S
Sciborg_S_Patel
This was my point - how do you explain what happens to consciousness during deep sleep from any position other than mind=brain? I am actually beginning to see how a "materialist" point of view might look on this subject. (Having said that, I hate polarizing. I prefer to think that we are all at different places along a sliding scale between the two extremes)
There's a thread with varied papers/videos related to dreaming that might be of interest.
Actually, I think Dennett is the one playing with words - I really believe that this is the level of this scientific debate. I think he wants to cleverly dither between saying we are conscious, but not explaining how this happens, and saying we are not conscious - it is all an illusion.

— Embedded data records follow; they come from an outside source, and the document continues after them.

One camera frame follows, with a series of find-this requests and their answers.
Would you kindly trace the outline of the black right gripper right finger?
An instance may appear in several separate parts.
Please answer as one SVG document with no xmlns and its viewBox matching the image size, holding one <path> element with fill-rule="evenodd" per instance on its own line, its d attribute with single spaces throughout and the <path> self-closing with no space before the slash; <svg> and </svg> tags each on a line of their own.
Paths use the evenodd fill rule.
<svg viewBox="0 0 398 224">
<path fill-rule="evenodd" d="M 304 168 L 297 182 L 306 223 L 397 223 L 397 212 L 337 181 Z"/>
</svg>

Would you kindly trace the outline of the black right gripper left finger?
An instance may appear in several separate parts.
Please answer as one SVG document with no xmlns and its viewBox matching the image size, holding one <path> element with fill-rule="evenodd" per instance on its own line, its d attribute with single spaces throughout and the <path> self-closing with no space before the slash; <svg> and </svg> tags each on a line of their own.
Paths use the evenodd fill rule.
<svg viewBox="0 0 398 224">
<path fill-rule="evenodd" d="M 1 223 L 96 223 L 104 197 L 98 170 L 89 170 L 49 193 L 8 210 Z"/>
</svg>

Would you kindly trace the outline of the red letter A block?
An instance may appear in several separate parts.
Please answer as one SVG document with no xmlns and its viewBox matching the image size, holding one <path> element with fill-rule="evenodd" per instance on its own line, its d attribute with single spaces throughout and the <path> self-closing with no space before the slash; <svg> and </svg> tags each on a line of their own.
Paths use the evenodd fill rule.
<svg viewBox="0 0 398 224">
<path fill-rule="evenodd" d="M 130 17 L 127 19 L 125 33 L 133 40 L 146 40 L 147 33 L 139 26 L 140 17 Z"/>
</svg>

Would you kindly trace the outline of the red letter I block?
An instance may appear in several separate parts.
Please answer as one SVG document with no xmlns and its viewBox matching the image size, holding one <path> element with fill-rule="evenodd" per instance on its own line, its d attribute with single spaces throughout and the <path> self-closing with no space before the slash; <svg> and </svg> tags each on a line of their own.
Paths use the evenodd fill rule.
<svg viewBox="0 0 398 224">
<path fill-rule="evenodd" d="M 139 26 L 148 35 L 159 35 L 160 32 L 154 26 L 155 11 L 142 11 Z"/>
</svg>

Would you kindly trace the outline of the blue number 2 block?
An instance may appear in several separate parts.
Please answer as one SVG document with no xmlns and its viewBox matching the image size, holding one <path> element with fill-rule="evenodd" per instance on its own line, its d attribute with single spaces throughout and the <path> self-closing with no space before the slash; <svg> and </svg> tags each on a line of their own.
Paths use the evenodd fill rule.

Agreed. A relevant paper from the Dennet Debunked discussion thread I posted above:
Heterophenomenology Debunked
What is analyzed in this paper is of fundamental importance to the viability of Dennett’s works on mind and consciousness. Dennett uses the heterophenomenology method as the basis to ground his thoughts on subjectivity and phenomenal experiences. It is argued here that Dennett’s formulation of heterophenomenology fails to provide the founding framework with which to ground studies on consciousness and qualia. Analysis in the paper has important import on the rest of his theory of consciousness and mind, for without credible philosophical underpinnings, his reasoning on consciousness and mind at large is not likely to amount to much.
I'd also recommend for anyone who hasn't read it Andrew Clifton's refutation of materialism:
An Empirical Case Against Materialism
Empirical arguments for materialism are highly circumstantial —based, as they are, upon inductions from our knowledge of the physical and upon the fact that mental phenomena have physical correlates, causes and effects.
However, the qualitative characteristics of first-person conscious experience are empirically distinct from uncontroversially physical phenomena in being—at least on our present knowledge—thoroughly resistant to the kind of abstract, formal description to which the latter are always, to some degree, readily amenable.
The prima facie inference that phenomenal qualities are, most probably, non-physical may be resisted either by denying their existence altogether or by proposing that they are properties of some peculiar sort of mysterious physical complexity, located, for example, within the functioning of the brain.
It is argued here, however, that the first, eliminative hypothesis is empirically absurd—while the second is extravagant, vague, ad hoc and (for various additional reasons) profoundly implausible.
Taken together, these considerations provide a compelling empirical case against materialism—yet its converse, mentalism, is usually regarded as subject to serious difficulties of its own.
I conclude by suggesting empirical and theoretical desiderata, respectively, for the vindication of materialism and alternatively, for the development and defense of a potentially robust and viable mentalist theory of consciousness.